7 L’Express (site Web) titre « Christophe Castaner, porte-parole et roi des perles » (13/7). Ouest-France (25/10) écrit que le « futur patron de LREM, est habitué aux bourdes ». Et la presse de fournir avec gourmandise la liste des lapsus commis : « parlementaires expérimentaux » pour « expérimentés » (18/5), « nous étions les despotes » pour « les dépositaires » (idem), « mettre en œuvre une polémique » pour « une politique », « ramadan » au lieu de « Bataclan » (Le Figaro, 11/8), « Muriel Pinocchio » pour « Pénicaud » (L’Express, édition numérique, 13/7).
8 À cela s’ajoute, comme le remarque avec pertinence Philippe Juhem (2016), la multiplication des dispositifs techniques d’énonciation (blogs, forums, réseaux sociaux…) qui bousculent le monopole symbolique classiquement conféré au porte-parole « officiel ». Si cette concurrence « darwinienne » pour l’accès à l’espace public touche moins un collectif comme le gouvernement que par exemple les mouvements sociaux faiblement institutionnalisés, elle s’observe aussi à cette échelle : les ministres aussi parlent, réagissent, tweetent, ils contredisent parfois le porte-parole du gouvernement, en tous cas ils le fragilisent.
9 J’emprunte cette idée à Nicolas Kaciaf, que je remercie très sincèrement (ainsi que Cédric Passard) pour leur lecture rigoureuse et bienveillante (et pour l’échange très enrichissant en ce qui me concerne qui en a résulté).
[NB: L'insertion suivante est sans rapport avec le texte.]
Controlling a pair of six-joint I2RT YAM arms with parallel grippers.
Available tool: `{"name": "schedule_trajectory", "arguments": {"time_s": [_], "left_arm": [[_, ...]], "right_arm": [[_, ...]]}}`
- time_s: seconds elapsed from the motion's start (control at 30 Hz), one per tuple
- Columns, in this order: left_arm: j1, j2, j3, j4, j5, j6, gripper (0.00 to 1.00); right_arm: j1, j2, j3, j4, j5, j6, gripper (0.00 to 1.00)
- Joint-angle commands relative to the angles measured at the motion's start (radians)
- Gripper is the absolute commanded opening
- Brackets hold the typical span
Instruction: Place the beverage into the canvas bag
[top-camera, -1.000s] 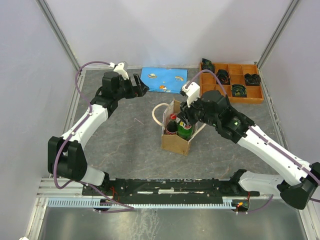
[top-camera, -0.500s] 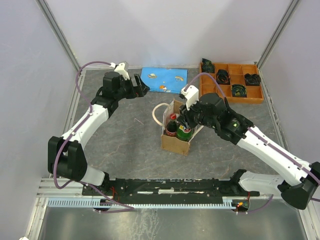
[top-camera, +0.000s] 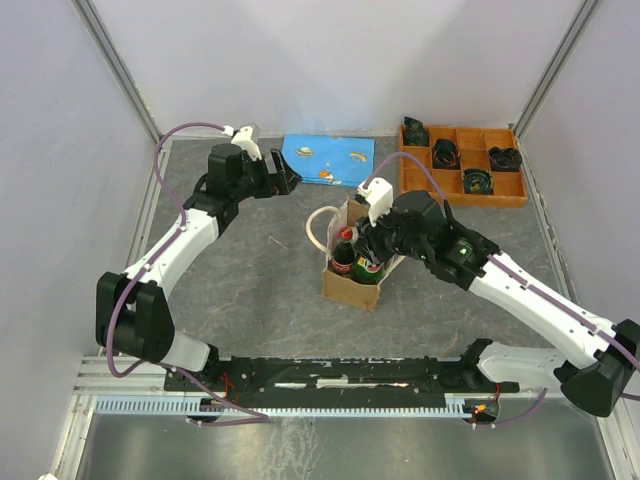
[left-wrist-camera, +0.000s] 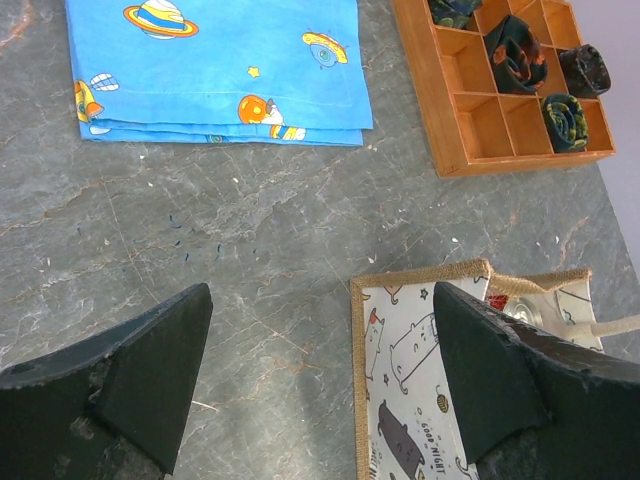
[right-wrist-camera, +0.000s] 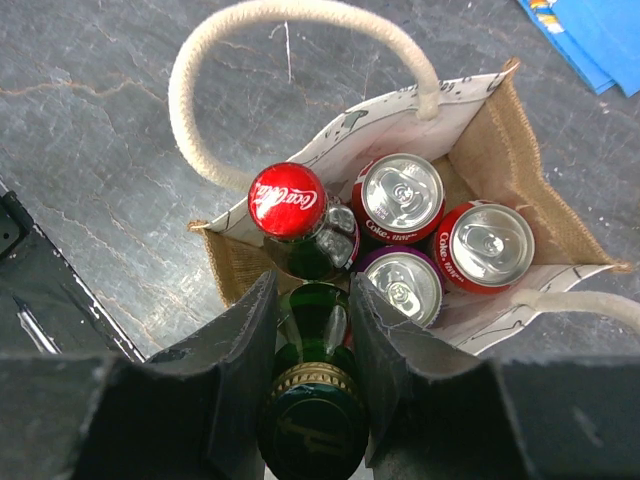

10 Une lecture même rapide des articles de presse mentionnant le « porte-parole du gouvernement » montre très clairement l’évolution sur plusieurs décennies. Le porte-parole n’a longtemps existé dans la presse qu’à travers ses propos, cités et commentés : il était une source. Sa personne ne retenait l’attention qu’aux moments de sa nomination et de son départ. Aujourd’hui, comme le montre l’exemple de Christophe Castaner, la performance du porte-parole est davantage commentée en référence à sa personne : il est devenu un acteur politique.
11 Notons au passage que si le rôle procure à ses titulaires en particulier les plus jeunes une visibilité précieuse pour réussir en politique, il comporte le risque d’enfermer dans une image peu valorisante car associée à la langue de bois la plus rigide (cf. les exemples précédents de J.-F. Copé, F. Baroin, L. Wauquiez, N. Vallaud-Belkacem…).
12 On voit ainsi s’esquisser cette évolution suggérée par Luc Boltanski (2009, p. 142) : « Il existe bien pour eux [les porte-paroles] une façon de chercher à se prémunir contre l’effet déréalisant de la performance institutionnelle et de tenter d’en atténuer la violence en l’incorporant, c’est-à-dire en s’ajustant aux situations, comme s’ils s’y trouvaient plongés en tant qu’individus ordinaires. Ils s’efforceront alors de modifier légèrement le vocabulaire, la syntaxe et jusqu’à l’hexis corporelle du sujet parlant de façon à rendre la parole institutionnelle plus “naturelle” et plus “vivante” – comme on dit –, comme s’il s’agissait de leur propre parole (c’est le “parler-vrai” des hommes politiques) ».